00:13:13: That makes perfect sense.

00:13:14: You're leveraging existing trust to get past all the modern customer skepticism.

00:13:18: Absolutely.

00:13:19: And Laura Breslau tied it all together nicely.

00:13:21: She emphasized that successful co-marketing needs clear, joint value props, prioritize segments, and dedicated funding for real plays like multi-city roadshows.

00:13:31: The environment just has to reflect to the proven highest win rate in the entire organization.

00:13:37: So to synthesize this whole deep dive, I think channel success heading into twenty twenty six is really defined by disciplined programs.

00:13:44: Programs that can leverage the reach and velocity of these platform marketplaces and that use AI driven intelligence based insights.

00:13:51: It demands a huge shift.

00:13:53: It does a fundamental shift from just managing partner relationships to managing sophisticated measurable revenue mechanics and really operationalizing trust.

00:14:01: If you enjoyed this episode, new episodes drop every two weeks.

00:14:05: Also check out our other editions on account-based marketing, field marketing, AI and BB marketing, MarTech, go-to-market and social selling.

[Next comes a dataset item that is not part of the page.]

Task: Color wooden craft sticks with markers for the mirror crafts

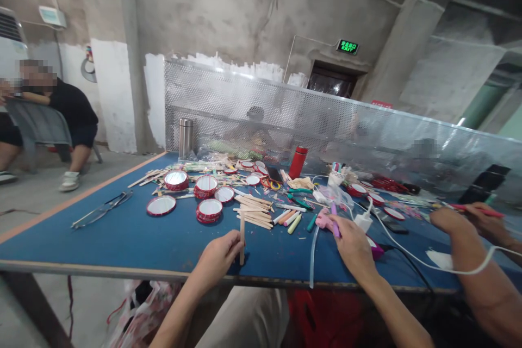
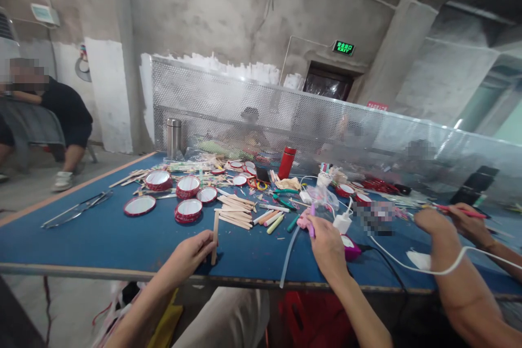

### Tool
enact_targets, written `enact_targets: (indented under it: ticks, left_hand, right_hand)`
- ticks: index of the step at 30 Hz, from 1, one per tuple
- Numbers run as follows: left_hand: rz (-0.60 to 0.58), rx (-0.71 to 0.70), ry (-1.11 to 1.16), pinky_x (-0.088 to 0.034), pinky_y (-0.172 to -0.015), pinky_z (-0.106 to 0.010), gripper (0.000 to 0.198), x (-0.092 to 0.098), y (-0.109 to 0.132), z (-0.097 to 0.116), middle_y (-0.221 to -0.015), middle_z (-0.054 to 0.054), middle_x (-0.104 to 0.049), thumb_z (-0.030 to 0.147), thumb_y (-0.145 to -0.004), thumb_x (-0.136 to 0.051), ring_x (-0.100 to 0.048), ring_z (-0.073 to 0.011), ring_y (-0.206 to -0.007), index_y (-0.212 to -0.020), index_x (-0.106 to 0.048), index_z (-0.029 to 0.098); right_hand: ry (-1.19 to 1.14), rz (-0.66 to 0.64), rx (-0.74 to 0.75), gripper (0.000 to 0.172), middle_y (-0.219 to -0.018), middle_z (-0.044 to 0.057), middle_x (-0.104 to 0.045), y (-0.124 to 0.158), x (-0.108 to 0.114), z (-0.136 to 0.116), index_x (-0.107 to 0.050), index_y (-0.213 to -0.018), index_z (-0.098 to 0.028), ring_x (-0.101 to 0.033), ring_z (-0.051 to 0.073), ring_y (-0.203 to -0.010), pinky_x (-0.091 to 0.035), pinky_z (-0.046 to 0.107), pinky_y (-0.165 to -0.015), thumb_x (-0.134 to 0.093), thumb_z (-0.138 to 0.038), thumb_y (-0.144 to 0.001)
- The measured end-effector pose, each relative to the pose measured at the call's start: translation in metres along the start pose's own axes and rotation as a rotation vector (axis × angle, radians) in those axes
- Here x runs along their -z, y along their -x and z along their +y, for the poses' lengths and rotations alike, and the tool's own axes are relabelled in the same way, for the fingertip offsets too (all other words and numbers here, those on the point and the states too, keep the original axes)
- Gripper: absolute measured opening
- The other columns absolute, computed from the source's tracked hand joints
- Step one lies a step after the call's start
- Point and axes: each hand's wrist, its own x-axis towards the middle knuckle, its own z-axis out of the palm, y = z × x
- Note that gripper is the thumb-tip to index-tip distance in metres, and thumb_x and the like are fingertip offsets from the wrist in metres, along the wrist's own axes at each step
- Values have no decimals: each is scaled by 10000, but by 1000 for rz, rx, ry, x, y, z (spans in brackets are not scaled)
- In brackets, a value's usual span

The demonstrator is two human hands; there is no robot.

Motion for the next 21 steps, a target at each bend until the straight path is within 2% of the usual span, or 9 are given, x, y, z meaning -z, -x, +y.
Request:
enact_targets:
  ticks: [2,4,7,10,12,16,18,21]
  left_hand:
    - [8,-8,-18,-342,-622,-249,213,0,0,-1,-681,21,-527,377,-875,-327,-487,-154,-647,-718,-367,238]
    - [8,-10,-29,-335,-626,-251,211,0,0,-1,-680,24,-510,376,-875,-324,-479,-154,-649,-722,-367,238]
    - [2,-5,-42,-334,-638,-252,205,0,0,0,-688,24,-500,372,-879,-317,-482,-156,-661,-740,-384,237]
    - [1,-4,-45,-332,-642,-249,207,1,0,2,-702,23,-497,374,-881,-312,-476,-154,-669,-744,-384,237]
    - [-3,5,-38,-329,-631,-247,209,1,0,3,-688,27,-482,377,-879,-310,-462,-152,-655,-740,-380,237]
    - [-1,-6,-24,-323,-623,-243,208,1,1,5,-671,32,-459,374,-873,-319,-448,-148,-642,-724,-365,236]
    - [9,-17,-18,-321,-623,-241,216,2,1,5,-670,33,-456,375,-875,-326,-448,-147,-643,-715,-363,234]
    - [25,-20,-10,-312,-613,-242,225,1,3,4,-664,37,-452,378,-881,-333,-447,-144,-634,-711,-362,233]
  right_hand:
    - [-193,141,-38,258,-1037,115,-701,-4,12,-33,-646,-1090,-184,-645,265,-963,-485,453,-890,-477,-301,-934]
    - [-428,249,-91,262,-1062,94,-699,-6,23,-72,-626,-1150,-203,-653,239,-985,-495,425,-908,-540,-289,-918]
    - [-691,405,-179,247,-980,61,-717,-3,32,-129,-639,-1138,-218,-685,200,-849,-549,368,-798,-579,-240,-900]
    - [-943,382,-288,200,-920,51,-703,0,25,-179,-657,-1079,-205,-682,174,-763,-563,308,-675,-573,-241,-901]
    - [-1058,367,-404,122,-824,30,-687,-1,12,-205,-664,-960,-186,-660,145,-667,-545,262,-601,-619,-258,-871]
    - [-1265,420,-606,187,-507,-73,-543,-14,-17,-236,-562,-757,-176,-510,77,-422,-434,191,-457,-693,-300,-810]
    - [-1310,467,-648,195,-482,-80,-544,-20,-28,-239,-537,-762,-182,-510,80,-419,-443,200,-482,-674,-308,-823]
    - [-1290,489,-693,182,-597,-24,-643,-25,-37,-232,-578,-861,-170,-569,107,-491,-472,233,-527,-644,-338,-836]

00:14:13: And here's a final provocative thought for you to chew on.

00:14:16: Given this huge focus on AI driving specialized co-innovation, something leaders like Lance Buchholz emphasized, how should organizations change their traditional partner comp models?

00:14:27: How do you reward this high-value service.

00:14:29: attach the specialization in prompt engineering instead of just rewarding simple volume or a traditional co-sell?

00:14:35: That is definitely something to consider as you draft your twenty twenty six plans and redefine what value really means in your partner ecosystem.

00:14:43: Thank you for joining us for the deep dive.